[Work order] List all lines of the data containing the word "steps".

[Supplied data]
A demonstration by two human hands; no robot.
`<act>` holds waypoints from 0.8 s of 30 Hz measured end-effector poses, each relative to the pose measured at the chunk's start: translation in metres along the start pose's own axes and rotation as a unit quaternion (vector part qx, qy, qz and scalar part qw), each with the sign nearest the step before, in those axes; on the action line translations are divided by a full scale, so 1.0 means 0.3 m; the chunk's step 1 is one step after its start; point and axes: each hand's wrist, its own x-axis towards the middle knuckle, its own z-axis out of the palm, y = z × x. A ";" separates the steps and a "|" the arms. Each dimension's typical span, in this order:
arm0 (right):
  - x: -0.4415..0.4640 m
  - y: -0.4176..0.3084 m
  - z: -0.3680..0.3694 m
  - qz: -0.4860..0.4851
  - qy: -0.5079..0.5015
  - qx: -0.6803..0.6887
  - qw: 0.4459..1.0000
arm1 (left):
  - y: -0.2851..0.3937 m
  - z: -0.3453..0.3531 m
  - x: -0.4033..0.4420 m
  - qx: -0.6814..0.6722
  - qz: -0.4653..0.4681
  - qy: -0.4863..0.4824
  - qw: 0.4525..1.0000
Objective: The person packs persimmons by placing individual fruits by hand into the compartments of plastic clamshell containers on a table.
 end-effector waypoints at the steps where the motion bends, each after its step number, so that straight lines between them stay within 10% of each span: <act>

[Your solution]
`<act>` holds waypoints from 0.8 s of 30 Hz measured end-effector poses, each relative to the pose measured at the chunk's start: translation in metres along the start pose's own axes and rotation as a unit quaternion (vector part qx, qy, qz and scalar part qw), each with the sign nearest the step before, in those axes; on the action line translations are divided by a full scale, so 1.0 means 0.3 m; the chunk's step 1 is one step after its start; point and axes: each hand's wrist, its own x-axis towards the middle knuckle, its own z-axis out of the palm, y = z × x. A ";" separates the steps and a "|" the arms. Each dimension's typical span, in this order:
 end-effector waypoints at the steps where the motion bends, each after its step number, so that straight lines between them stay within 10% of each span: <act>

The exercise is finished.